O fim do mundo sempre foi um patrimônio da religião e, ocasionalmente, de Hollywood e de seus filmes de catástrofes. No entanto, a ciência vai acumulando dados e começa a levar a sério os riscos de que um fenômeno natural ou provocado pelos humanos possa acabar com a civilização. Um recente relatório detalha os 12 grandes riscos que poderiam provocar o Apocalipse anunciado nos textos sagrados e nas salas de cinema.

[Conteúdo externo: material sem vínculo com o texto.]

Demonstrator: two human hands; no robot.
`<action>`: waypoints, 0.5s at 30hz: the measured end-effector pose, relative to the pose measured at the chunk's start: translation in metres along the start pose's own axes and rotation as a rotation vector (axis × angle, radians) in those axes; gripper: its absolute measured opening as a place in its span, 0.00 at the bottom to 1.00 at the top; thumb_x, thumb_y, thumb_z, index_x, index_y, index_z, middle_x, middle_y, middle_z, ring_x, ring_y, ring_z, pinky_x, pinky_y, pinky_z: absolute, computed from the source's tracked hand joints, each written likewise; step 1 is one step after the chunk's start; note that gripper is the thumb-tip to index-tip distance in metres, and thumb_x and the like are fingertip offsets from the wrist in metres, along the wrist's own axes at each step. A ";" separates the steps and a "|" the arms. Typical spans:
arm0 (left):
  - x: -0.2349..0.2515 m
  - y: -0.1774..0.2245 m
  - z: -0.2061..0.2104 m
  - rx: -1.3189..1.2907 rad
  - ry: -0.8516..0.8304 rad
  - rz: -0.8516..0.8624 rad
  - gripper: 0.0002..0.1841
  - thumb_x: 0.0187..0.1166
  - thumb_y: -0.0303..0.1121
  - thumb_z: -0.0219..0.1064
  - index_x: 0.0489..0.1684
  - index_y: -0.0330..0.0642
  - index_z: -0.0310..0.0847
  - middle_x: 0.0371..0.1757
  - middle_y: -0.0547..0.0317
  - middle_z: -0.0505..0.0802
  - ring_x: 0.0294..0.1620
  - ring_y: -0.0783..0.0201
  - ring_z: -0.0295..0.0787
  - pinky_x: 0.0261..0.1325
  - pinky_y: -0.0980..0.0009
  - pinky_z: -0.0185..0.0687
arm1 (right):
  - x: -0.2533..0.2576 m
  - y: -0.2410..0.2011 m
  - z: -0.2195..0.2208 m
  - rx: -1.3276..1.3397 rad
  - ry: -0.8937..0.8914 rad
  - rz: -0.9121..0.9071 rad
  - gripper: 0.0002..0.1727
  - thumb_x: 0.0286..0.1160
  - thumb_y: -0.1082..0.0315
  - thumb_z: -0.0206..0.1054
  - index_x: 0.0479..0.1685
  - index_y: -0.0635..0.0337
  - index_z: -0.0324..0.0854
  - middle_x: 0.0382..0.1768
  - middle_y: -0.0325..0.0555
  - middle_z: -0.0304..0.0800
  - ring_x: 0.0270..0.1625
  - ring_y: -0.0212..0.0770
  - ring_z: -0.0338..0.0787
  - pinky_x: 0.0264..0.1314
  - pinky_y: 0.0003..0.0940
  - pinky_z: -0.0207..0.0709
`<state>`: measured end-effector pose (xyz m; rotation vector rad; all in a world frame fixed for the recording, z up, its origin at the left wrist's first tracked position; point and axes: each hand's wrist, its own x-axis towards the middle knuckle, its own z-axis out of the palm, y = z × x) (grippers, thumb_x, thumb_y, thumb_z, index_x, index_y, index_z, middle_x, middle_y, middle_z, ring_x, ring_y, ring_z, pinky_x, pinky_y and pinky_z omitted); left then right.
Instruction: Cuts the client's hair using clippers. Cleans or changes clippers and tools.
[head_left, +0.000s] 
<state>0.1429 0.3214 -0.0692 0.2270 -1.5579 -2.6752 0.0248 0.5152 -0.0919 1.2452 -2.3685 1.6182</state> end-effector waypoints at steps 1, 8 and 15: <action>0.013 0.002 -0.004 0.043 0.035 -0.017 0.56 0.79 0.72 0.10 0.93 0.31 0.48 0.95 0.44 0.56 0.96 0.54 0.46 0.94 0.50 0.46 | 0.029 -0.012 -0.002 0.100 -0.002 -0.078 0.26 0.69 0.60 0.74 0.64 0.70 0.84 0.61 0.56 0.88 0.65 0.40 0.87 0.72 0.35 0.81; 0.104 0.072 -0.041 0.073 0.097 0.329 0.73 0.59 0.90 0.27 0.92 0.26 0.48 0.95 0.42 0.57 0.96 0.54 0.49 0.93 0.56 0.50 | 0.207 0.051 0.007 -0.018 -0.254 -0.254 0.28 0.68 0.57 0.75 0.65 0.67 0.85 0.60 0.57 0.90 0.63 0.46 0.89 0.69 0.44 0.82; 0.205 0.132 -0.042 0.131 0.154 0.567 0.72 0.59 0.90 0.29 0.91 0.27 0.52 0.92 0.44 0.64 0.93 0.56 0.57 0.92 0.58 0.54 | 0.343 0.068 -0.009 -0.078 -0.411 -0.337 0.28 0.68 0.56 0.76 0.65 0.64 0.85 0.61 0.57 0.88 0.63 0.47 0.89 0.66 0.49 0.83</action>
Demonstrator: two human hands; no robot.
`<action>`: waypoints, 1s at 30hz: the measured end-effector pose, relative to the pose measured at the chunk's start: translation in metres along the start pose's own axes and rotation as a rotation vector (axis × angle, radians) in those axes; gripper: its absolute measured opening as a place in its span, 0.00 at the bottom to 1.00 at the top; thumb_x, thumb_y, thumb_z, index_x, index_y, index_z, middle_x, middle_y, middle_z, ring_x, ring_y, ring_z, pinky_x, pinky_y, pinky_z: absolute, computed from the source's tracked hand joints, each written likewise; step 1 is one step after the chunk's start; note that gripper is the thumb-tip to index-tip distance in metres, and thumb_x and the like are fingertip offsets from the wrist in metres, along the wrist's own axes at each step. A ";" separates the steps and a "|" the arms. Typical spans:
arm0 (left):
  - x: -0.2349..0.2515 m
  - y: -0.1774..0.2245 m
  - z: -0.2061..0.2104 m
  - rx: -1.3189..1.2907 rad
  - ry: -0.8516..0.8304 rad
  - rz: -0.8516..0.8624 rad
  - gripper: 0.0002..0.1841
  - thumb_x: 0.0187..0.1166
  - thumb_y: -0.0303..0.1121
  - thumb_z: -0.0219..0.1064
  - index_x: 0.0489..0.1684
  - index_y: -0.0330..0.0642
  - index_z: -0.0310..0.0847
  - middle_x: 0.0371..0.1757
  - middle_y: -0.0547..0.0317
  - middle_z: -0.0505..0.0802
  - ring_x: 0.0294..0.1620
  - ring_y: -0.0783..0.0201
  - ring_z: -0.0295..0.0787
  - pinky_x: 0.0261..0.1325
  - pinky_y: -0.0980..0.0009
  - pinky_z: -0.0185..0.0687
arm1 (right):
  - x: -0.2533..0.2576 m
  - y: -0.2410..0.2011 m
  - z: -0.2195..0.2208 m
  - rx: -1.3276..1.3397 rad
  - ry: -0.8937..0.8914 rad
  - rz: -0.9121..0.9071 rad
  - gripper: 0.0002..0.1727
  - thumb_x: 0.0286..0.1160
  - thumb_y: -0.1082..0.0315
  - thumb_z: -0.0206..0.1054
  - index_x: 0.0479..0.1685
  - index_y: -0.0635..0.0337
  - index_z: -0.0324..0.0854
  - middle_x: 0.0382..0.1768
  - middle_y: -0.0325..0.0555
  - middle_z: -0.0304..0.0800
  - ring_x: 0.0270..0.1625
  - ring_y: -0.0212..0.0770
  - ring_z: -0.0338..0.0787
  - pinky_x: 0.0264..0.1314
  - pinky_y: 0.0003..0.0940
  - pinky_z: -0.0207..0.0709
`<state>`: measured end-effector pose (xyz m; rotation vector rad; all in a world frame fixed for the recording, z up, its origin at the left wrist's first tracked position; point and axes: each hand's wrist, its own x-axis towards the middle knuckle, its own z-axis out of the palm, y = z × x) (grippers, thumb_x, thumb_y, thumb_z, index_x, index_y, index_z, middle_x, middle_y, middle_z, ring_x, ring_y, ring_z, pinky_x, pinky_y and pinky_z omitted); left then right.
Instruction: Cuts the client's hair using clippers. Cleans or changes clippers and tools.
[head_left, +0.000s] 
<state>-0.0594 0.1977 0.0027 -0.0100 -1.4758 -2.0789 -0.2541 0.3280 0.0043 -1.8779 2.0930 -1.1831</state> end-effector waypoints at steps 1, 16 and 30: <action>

“A maioria dos roteiros de Hollywood exige esforços heroicos para nos salvar, e os grupos religiosos milenaristas buscam um significado transcendental para esses desastres”, disse Stuart Armstrong, pesquisador do Instituto para o Futuro da Humanidade (IFH), da Universidade de Oxford, e coautor do estudo. No entanto, para a ciência, “esses riscos são, principalmente, questões que podem se reduzir a conceitos nada glamorosos, como a eficiência energética, e a maioria não tem nenhum significado ou racionalidade por detrás”, acrescentou.
O IFH e a Fundação Desafios Globais, com sede na Suécia, compilaram tudo que a ciência sabe sobre esses possíveis cataclismos tão pouco encantadores. Cerca de 30 especialistas revisaram centenas de livros e artigos científicos até obter uma lista com os eventos que poderiam acabar com a civilização humana e, inclusive, com a própria existência do homem. O relatório intitulado 12 Riscos para a Civilização Humana estabelece até uma estimativa da probabilidade de que algum desses fatos ocorra nos próximos 100 anos.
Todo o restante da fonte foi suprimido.